> _Task statement_:
Restate every line of the data word for word, except for the images.

:::

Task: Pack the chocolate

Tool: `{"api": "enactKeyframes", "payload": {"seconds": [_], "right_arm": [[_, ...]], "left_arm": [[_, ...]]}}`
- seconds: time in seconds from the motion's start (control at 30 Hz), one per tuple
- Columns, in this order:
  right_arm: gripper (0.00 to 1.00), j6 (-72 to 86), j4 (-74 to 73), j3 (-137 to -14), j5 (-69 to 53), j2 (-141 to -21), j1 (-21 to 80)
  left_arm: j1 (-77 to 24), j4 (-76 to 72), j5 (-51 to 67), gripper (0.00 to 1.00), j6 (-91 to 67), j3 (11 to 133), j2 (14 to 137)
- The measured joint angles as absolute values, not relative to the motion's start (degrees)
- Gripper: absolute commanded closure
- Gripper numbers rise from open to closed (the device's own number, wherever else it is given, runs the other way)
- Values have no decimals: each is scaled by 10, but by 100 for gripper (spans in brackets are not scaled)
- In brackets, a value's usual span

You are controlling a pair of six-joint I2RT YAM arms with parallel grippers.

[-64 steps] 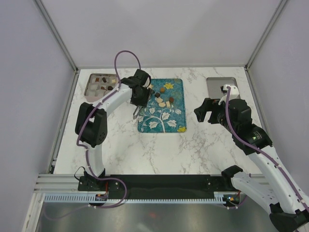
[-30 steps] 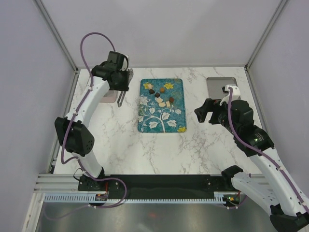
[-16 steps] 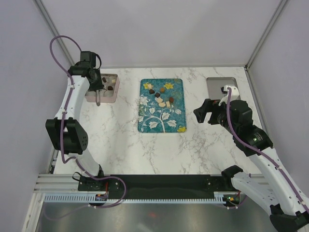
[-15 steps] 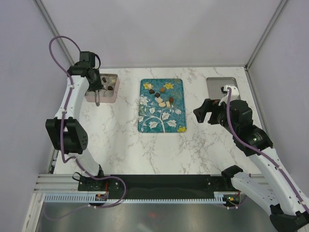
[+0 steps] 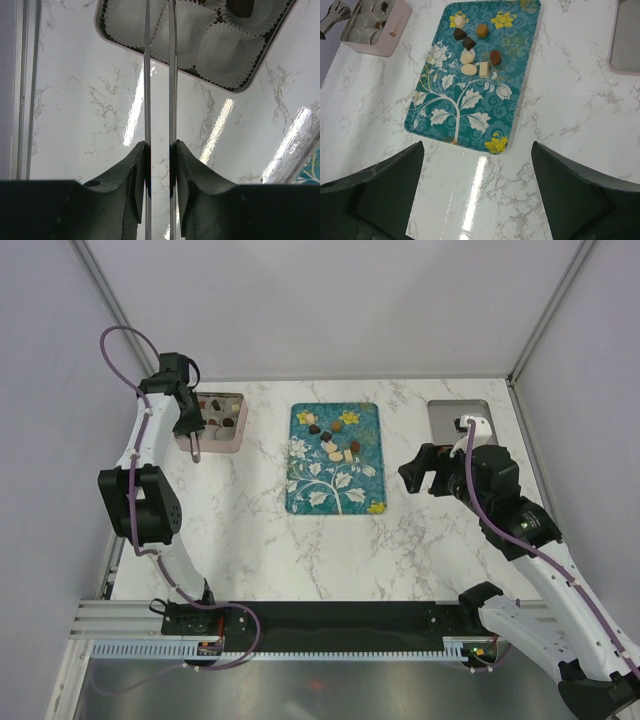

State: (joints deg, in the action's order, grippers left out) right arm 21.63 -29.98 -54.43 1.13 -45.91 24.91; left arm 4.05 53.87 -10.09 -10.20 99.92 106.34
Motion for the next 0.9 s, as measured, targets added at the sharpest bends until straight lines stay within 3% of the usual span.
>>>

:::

> _Task output_:
Task: Pack the chocolate

Tool: `{"api": "enactKeyframes", "payload": {"seconds": [_], "right_arm": [[_, ...]], "left_arm": [[_, ...]]}}`
- seconds: time in seconds from the motion's start (control at 30 Hz), one per tuple
- Columns, in this order:
  right_arm: gripper (0.00 to 1.00), j6 (-72 to 86), j4 (-74 to 73), j3 (-137 to -14), j5 (-69 to 53), j2 (-141 to -21), j1 (-21 to 80)
  left_arm: j1 (-77 to 24), j4 (-76 to 72), j5 (-51 to 67), gripper (0.00 to 1.00), j6 (-91 to 67), j3 (11 to 133), j2 (14 to 137)
- The measured joint angles as absolute values, not relative to the motion's start (degrees)
- Gripper: absolute commanded closure
- Gripper numbers rise from open to closed (the device's own number, wherever else it is given, runs the other way)
- Values have no decimals: each is scaled by 10, but by 100 for gripper (spans in brackets are not scaled)
- In brackets, a value's usual span

You are controlling a pair of six-joint I2RT YAM arms with parallel grippers.

[-64 steps] 
[-30 steps] 
[-16 steps] 
[-15 steps] 
[+0 steps] 

State: (joints deg, in the action's order, grippers left out) right arm 21.63 -29.98 -54.43 1.13 -45.91 24.91; left arm 4.05 53.87 -10.09 -10.20 99.92 106.34
Motion for the next 0.9 s, as measured, targets added at the sharpest bends until straight lines stay within 3% of the usual span.
>>>

There is no more output to give.